Среда и атмосфера в обществе имеют решающее значение для качества народа. За эту среду и атмосферу в масштабах страны отвечает правящий режим. В демократичной среде и атмосфере вольнодумия человеческая мысль и дух производят открытия, технологические прорывы. В атмосфере «шарашки», ментального и буквального барака, можно изобрести атомную бомбу или другое смертоносное оружие, но нельзя сделать большинство людей сознательными гражданами, личностями с чувством собственного достоинства.

Инстинкт раба и инстинкт свободы в разных пропорциях заложены в каждом из нас генетически. Но там, где человеку, чтобы сохранить достоинство, приходится претерпевать постоянные страдания и унижения, жить «вопреки», а не «благодаря», личностей по определению меньше, чем там, где инстинкт свободы есть у самого государства. Когда норма становится доблестью и подвигом, трудно требовать подвигов от «морального большинства». Людям свойственно приспосабливаться к реальности.

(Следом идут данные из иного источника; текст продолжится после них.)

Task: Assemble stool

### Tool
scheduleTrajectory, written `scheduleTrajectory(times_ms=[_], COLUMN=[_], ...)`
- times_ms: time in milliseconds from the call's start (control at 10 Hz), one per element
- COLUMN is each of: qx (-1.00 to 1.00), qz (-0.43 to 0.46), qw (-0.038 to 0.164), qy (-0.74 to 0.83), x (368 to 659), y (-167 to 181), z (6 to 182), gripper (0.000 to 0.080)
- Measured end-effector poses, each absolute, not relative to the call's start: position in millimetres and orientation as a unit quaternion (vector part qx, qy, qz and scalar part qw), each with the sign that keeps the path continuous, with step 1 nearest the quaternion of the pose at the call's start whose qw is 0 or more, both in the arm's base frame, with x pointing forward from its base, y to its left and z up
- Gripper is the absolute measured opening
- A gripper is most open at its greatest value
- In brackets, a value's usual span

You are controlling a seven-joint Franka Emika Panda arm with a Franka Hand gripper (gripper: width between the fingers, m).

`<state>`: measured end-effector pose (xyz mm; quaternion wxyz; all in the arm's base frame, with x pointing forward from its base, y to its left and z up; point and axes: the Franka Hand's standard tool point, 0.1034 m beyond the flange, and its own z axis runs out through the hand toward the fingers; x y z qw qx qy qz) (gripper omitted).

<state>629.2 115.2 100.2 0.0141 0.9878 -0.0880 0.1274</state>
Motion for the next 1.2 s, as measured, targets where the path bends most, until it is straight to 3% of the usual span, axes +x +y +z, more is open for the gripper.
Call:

Хотя биологическая валентность у людей меньше, чем у крыс, государство слишком часто заставляет нас крысятничать.

У ответственных политиков примерно такая же миссия, как у мастеров культуры, — возвышать людей, а не опускаться до их низких инстинктов и пригибать их к земле. Помнится, нынешний руководитель России любил говорить, что страна встает с колен. Теперь он пытается опираться на тех, кто бездумно лает и ползает на четвереньках.